Instructions to follow — The lines below may contain the word "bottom". Please count those that do and give the number alone.

(Stored data)
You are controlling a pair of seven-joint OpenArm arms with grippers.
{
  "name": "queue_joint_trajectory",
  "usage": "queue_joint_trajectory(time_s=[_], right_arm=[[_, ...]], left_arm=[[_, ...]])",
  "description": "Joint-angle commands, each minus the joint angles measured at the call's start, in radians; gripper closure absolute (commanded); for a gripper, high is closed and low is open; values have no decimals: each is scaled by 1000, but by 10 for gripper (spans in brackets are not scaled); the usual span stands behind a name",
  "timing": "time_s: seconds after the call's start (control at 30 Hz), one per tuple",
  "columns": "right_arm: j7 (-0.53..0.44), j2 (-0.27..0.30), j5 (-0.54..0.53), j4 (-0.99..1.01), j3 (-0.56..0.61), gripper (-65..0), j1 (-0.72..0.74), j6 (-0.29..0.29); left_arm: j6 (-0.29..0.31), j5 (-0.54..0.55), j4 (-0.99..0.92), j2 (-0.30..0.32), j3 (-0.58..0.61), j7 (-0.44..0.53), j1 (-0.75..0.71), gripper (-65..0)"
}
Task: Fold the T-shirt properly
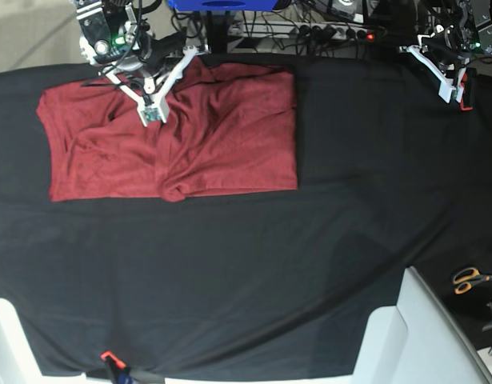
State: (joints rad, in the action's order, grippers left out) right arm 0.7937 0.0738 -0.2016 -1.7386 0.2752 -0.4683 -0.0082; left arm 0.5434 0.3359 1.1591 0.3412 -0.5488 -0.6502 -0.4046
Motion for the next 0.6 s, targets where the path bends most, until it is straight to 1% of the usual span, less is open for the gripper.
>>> queue_joint_trajectory(time_s=[0.0,0.07,0.13,0.17,0.47,0.57], right_arm=[[-7,-2,-3,-11,0,-75,4,3],[-7,-2,-3,-11,0,-62,6,3],[-7,-2,-3,-11,-1,-9,7,3],[-6,-2,-3,-11,-3,0,7,3],[-3,-1,0,-22,-6,-8,7,3],[40,1,0,-53,-7,-8,16,3]], left_arm=[[2,19,20,22,-4,36,3,0],[2,19,20,22,-4,36,3,0],[2,19,20,22,-4,36,3,0],[2,19,20,22,-4,36,3,0],[2,19,20,22,-4,36,2,0],[2,19,20,22,-4,36,3,0]])
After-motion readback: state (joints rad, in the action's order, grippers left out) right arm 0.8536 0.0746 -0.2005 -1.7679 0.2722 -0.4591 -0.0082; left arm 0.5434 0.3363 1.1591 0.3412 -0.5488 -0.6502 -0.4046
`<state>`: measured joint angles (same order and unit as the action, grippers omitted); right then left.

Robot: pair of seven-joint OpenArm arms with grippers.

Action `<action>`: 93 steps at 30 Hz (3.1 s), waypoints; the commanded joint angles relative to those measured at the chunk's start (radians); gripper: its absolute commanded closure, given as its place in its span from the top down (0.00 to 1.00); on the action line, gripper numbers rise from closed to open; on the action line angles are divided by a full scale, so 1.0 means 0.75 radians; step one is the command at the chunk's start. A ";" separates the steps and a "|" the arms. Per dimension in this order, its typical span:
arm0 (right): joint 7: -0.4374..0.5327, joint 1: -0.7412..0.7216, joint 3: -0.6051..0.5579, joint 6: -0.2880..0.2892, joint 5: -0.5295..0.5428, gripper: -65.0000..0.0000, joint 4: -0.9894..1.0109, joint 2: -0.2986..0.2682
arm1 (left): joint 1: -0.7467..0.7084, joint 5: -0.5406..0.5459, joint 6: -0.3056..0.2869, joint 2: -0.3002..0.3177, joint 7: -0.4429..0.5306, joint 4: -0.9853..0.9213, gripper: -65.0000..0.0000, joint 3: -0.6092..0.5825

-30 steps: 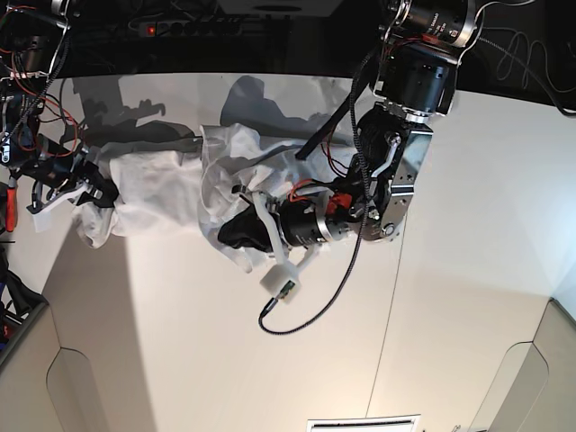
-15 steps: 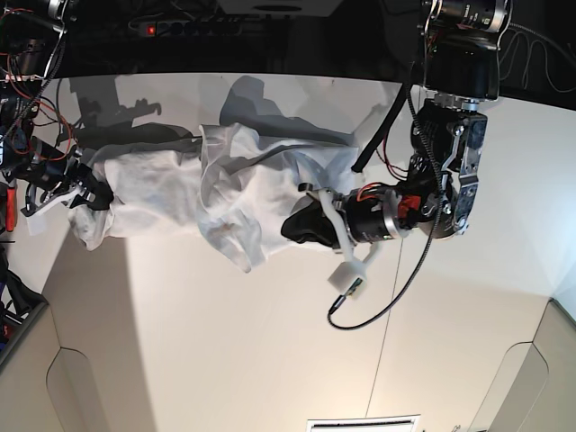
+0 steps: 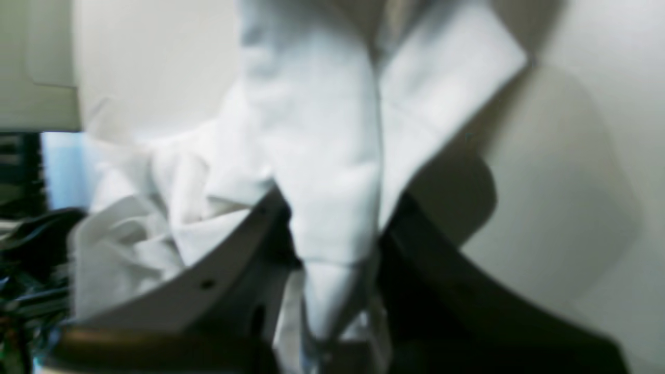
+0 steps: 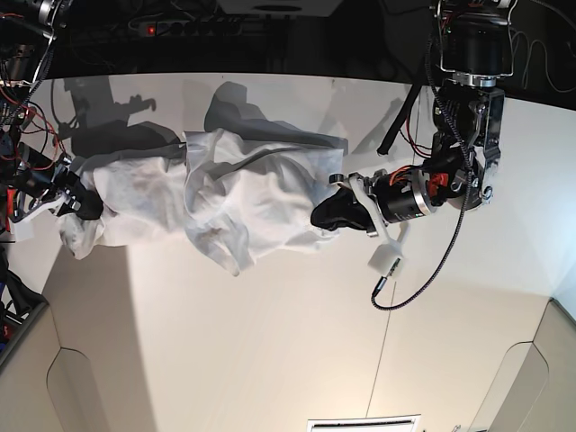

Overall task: Layout the t-shirt on the table in an organized manner, then fold the t-shirt properly
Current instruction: 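Push the folded bundle together with both grippers toward the middle, then press the bundle down with the right gripper and withdraw the left gripper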

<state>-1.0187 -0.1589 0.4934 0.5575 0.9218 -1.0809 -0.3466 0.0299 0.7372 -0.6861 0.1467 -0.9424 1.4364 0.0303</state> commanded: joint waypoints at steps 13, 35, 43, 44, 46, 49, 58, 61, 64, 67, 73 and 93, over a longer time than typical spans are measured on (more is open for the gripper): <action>-0.158 -0.023 0.005 0.021 0.138 0.00 -0.428 -0.019 | 0.018 -0.022 -0.016 0.003 0.055 -0.175 0.00 0.003; -0.049 -0.016 -0.772 -0.057 -0.342 0.00 -0.713 0.452 | 0.019 -0.021 -0.016 -0.066 0.068 -0.175 0.00 0.003; 0.003 -0.016 -1.052 -0.323 -0.779 0.00 -0.713 0.478 | 0.023 0.021 -0.016 -0.066 0.068 -0.175 0.00 0.003; 0.002 -0.016 -1.074 -0.346 -0.815 0.00 -0.713 0.478 | 0.027 0.046 -0.016 -0.065 0.068 -0.174 0.00 0.003; 0.001 -0.016 -1.110 -0.398 -0.896 0.00 -0.713 0.478 | 0.040 0.093 -0.016 -0.058 0.055 -0.166 0.00 0.010; -0.017 -0.016 -1.158 -0.485 -1.051 0.00 -0.713 0.478 | 0.068 0.154 -0.016 -0.058 -0.010 -0.130 0.00 0.051; -0.079 -0.016 -1.288 -0.620 -1.379 0.00 -0.713 0.478 | 0.074 0.233 -0.016 -0.058 -0.077 0.039 0.00 0.180; -0.099 -0.016 -1.366 -0.651 -1.459 0.00 -0.711 0.478 | 0.074 0.252 -0.016 -0.058 -0.081 0.039 0.00 0.180; -0.103 -0.016 -1.433 -0.650 -1.480 0.00 -0.711 0.478 | 0.074 0.272 -0.016 -0.058 -0.087 0.039 0.00 0.180; -0.103 -0.017 -1.468 -0.650 -1.479 0.00 -0.711 0.482 | 0.074 0.290 -0.016 -0.058 -0.092 0.039 0.00 0.180; -0.105 -0.017 -1.474 -0.581 -1.479 0.41 -0.712 0.481 | 0.074 0.290 -0.016 -0.058 -0.097 0.039 0.00 0.180; -0.143 -0.019 -1.474 -0.513 -1.321 0.41 -0.978 0.481 | 0.248 0.151 -0.016 0.120 -0.065 0.040 0.00 0.180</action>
<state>-1.1419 -0.1581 -0.6121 0.1684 -0.0689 -1.7969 0.0032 0.1944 0.8295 -0.6865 0.2276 -1.0119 1.4475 0.1631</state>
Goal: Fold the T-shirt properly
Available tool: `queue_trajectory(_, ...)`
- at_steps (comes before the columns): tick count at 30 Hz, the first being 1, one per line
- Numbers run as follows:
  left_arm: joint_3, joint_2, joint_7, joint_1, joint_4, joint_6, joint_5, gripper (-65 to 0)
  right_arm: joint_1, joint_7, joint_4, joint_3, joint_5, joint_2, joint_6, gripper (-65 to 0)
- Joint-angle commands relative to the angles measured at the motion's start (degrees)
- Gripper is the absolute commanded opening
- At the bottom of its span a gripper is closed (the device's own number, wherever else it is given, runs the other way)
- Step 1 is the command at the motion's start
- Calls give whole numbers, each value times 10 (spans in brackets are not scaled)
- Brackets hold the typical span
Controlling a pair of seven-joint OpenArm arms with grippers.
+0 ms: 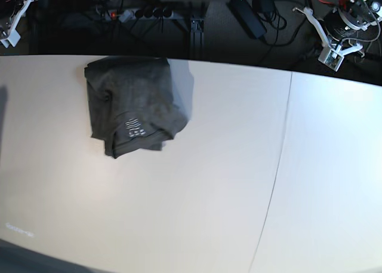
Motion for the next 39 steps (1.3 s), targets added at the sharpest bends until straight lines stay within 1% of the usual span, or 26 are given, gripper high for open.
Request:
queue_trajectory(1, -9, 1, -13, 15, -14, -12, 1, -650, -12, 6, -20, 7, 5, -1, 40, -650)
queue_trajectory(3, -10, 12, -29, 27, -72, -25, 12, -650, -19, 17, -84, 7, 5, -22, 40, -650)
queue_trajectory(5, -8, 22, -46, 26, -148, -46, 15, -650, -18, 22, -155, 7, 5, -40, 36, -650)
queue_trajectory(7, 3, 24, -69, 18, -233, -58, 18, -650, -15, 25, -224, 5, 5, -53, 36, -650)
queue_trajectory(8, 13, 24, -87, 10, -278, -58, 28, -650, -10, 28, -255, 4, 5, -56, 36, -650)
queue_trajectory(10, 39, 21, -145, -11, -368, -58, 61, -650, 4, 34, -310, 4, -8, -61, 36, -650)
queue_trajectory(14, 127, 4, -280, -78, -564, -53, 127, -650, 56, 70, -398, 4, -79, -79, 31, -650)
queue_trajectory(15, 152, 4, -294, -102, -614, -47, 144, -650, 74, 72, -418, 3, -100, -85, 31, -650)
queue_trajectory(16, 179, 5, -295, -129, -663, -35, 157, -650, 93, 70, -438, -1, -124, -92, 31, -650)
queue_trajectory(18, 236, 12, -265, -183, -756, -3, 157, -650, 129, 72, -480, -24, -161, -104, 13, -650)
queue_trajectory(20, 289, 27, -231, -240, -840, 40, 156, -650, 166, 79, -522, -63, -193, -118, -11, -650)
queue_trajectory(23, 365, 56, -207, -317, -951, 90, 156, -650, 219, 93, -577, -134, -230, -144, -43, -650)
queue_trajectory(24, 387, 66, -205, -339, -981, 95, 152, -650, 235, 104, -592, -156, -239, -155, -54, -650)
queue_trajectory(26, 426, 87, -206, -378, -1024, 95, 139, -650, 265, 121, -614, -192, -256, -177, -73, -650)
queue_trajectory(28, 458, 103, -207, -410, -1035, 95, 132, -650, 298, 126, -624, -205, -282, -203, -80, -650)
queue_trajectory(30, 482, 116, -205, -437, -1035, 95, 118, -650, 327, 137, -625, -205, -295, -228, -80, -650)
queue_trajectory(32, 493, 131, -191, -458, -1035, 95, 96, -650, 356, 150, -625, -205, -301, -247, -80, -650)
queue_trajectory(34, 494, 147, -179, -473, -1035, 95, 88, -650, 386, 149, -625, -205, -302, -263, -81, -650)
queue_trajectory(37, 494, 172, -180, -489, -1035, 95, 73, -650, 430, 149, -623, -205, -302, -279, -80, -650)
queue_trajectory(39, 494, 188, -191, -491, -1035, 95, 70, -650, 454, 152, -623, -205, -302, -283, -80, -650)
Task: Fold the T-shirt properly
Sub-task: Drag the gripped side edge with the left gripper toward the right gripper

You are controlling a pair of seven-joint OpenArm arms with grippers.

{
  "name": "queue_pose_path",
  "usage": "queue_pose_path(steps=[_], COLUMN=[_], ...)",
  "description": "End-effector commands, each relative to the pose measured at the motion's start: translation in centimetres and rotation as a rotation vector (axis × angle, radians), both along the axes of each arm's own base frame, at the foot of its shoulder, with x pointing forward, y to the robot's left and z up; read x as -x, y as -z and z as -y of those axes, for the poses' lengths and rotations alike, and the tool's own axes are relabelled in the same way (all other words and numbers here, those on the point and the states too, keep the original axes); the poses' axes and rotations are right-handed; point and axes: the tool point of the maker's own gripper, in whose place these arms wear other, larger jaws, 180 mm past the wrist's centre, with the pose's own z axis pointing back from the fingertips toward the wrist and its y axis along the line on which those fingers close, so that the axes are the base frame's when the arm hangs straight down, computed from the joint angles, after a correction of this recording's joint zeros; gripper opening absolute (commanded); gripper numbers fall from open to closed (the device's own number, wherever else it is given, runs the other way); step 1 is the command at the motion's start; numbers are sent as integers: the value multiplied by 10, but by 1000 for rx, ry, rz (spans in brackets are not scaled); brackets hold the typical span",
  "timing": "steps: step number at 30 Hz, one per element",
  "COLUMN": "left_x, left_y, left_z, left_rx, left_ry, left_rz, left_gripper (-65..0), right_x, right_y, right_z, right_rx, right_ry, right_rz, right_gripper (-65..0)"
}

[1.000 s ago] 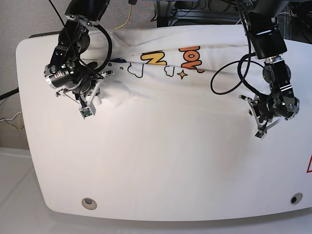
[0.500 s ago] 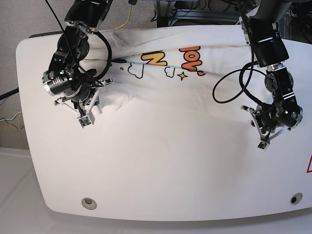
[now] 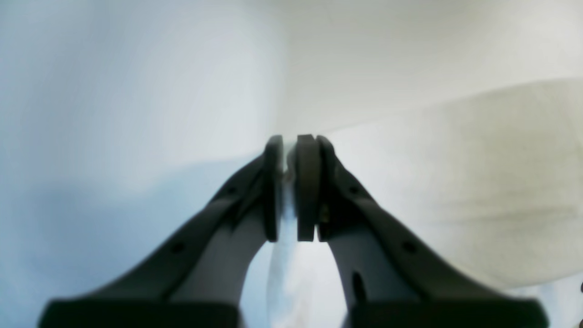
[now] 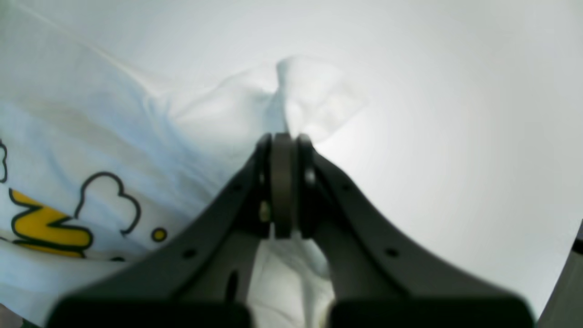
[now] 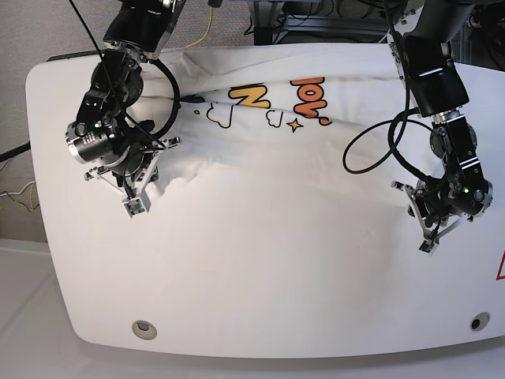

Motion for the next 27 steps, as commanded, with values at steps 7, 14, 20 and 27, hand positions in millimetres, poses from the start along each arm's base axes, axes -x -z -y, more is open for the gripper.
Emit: queue_pose_path(steps=[7,14,20,27], left_x=[-26,-30,-36,-31], left_y=[-36,-42,-51,-46], left_z=[-4,-5,-6,-8], left_rx=[-8,-11,-14,-22], left_ry=[0,-1,-2,-7], left_rz=[100,112,133,105], left_gripper=[-614,-614,-614,-614], right_x=[-24,-34,-38,-35], right_y=[-22,-24,-28,-26], right_z=[3,2,2,3], right_rx=[1,-10,-11,-9], right_ry=[-2,-2,-2,-2], right_rz=[76,81,92,84], right_gripper=[-650,-650,-650,-650])
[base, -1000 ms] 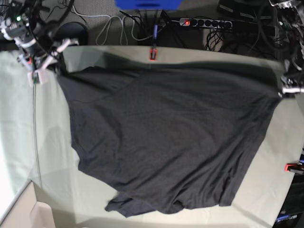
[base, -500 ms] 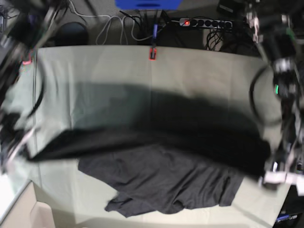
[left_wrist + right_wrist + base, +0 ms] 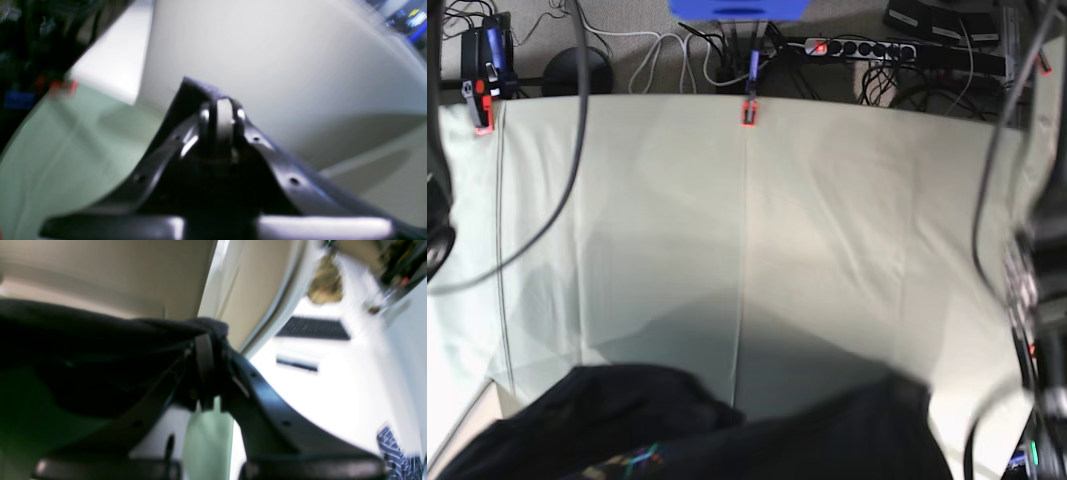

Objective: Layout the t-shirt on the table in an organized manner, then fold the t-shirt properly
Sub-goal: 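Lift the shirt with both grippers and swing it up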

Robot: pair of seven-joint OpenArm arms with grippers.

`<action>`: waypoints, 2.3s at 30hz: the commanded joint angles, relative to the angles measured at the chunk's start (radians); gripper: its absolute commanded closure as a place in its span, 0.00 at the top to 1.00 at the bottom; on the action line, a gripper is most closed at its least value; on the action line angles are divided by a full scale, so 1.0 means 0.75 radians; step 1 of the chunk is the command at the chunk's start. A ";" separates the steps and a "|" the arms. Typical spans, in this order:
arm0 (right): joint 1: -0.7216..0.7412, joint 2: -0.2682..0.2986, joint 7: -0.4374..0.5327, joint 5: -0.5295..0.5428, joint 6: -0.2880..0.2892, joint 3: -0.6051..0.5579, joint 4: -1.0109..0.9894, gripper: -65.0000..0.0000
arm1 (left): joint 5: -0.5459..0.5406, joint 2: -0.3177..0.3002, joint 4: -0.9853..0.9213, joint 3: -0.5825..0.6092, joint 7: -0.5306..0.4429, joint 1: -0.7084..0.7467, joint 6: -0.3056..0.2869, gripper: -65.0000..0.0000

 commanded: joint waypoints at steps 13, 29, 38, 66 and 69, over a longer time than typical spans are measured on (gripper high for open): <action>-0.357 -0.071 -0.019 0.012 -0.005 0.012 0.427 0.00 | -0.017 -0.147 0.415 -0.011 -0.017 0.340 0.010 0.00; -1.499 -0.501 0.304 0.010 -0.005 0.012 0.698 0.00 | -0.015 -0.163 0.631 -0.390 0.069 1.384 0.000 0.00; -1.756 -0.505 0.331 0.012 -0.005 0.127 0.802 0.00 | -0.017 -0.163 0.648 -0.619 0.083 1.547 -0.002 0.00; -2.028 -0.505 0.333 0.004 -0.005 0.339 0.788 0.00 | -0.005 -0.069 0.717 -0.856 0.257 1.813 -0.002 0.00; -2.026 -0.505 0.333 0.004 -0.005 0.339 0.747 0.00 | -0.005 -0.033 0.717 -0.860 0.257 1.824 -0.002 0.00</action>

Task output — 2